[Linux-cluster] new cluster acting odd

Mon Dec 1 18:24:00 UTC 2014

On 01/12/14 01:03 PM, Megan . wrote:
> We have 11 10-20TB GFS2 mounts that I need to share across all nodes.
> Its the only reason we went with the cluster solution.  I don't know
> how we could split it up into different smaller clusters.

I would do this, personally;

2-Node cluster; DRBD (on top of local disks or a pair of SANs, one per 
node), exported over NFS and configured in a simple single-primary 
(master/slave) configuration with a floating IP.

GFS2, like any clustered filesystem, requires cluster locking. This 
locking comes with a non-trivial overhead. Exporting NFS allows you to 
avoid this bottle-neck and with a simple 2-node cluster behind the 
scenes, you maintain full HA.

In HA, nothing is more important than simplicity. Said another way;

"A cluster isn't beautiful when there is nothing left to add. It is 
beautiful when there is nothing left to take away."

> On Mon, Dec 1, 2014 at 12:14 PM, Digimer <lists at alteeve.ca> wrote:
>> On 01/12/14 11:56 AM, Megan . wrote:
>>>
>>> Thank you for your replies.
>>>
>>> The cluster is intended to be 9 nodes, but i haven't finished building
>>> the remaining 2.  Our production cluster is expected to be similar in
>>> size.  What tuning should I be looking at?
>>>
>>>
>>> Here is a link to our config.  http://pastebin.com/LUHM8GQR  I had to
>>> remove IP addresses.
>>
>>
>> Can you simplify those fencedevice definitions? I would wonder if the set
>> timeouts could be part of the problem. Always start with the simplest
>> possible configurations and only add options in response to actual issues
>> discovered in testing.
>
> I can try to simplify.  I had the longer timeouts because what I saw
> happening on the physical boxes, was the box would be on its way
> down/up and the fence command would fail, but the box actually did
> come back online.  The physicals take 10-15 minutes to reboot and i
> wasn't sure how to handle timeout issues, so i made the timeouts a bit
> extreme for testing. I'll try to make the config more vanilla for
> troubleshooting.

I'm not really sure why the state of the node should impact the fence 
action in any way. Fencing is supposed to work, regardless of the state 
of the target.

Fencing works like this (with a default config, on most fence agents);

1. Force off
2. Verify off
3. Try to boot, don't care if it succeeds.

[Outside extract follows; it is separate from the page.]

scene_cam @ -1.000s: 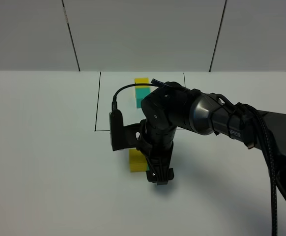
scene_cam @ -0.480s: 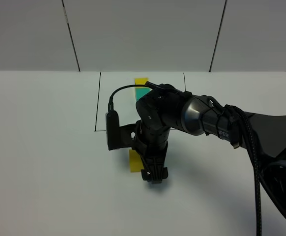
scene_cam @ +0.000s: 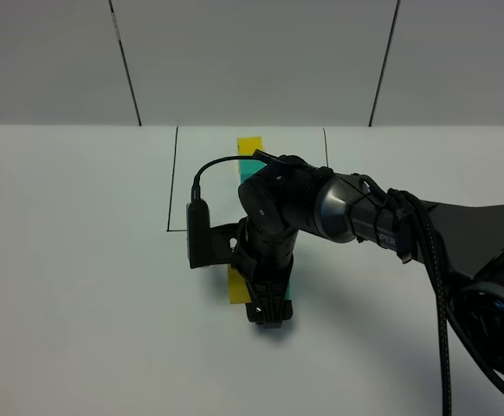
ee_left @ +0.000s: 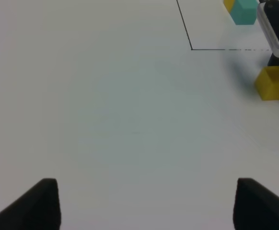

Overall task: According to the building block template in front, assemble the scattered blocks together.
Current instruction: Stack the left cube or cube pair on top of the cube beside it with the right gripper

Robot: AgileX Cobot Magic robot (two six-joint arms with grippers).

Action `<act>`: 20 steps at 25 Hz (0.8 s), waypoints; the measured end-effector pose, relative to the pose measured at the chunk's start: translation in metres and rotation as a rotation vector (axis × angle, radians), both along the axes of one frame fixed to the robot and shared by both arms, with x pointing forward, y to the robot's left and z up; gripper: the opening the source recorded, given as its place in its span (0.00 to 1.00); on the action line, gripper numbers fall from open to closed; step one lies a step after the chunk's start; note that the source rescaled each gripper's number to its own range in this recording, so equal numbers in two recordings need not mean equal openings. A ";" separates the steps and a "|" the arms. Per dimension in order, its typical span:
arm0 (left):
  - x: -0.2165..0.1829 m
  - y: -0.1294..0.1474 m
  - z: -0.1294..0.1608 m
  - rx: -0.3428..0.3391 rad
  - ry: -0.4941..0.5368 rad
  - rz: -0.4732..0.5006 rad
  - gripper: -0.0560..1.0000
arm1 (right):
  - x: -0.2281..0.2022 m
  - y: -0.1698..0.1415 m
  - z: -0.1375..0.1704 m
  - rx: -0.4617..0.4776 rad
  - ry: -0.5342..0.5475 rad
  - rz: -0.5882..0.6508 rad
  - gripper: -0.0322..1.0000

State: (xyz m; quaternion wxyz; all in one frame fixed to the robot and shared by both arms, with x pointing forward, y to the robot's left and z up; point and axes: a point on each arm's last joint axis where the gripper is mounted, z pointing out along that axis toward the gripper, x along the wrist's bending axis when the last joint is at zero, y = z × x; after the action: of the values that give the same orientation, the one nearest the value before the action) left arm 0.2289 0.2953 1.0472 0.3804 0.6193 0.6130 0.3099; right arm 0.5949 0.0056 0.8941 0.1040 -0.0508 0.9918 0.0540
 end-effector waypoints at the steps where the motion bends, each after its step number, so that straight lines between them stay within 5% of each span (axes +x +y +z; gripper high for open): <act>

So once the node is confirmed off by the agent, the fence is considered 
a success. How long (if at all) it takes for the node to reboot does not 
factor in.

>>> I tried the method of (echo c > /proc/sysrq-trigger) to crash a node,
>>> the cluster kept seeing it as online and never fenced it, yet i could
>>> no longer ssh to the node.  I did this on a physical and VM box with
>>> the same result.  I had to fence_node node to get it to reboot, but it
>>> came up split brained (thinking it was the only one online). Now that
>>> node has cman down and the rest of the cluster sees it as still
>>> online.
>>
>>
>> Then corosync failed to detect the fault. That is a sign, to me, of a
>> fundamental network or configuration issue. Corosync should have shown
>> messages about a node being lost and reconfiguring. If that didn't happen,
>> then you're not even up to the point where fencing factors in.
>>
>> Did you configure corosync.conf? When it came up, did it think it was
>> quorate or inquorate?
>
> corosync.conf didn't work since it seems the RedHat HA Cluster doesn't
> use that file.  http://people.redhat.com/ccaulfie/docs/CmanYinYang.pdf
>   I tried it since we wanted to try to put the multicast traffic on a
> different bond/vlan but we figured out the file isn't used.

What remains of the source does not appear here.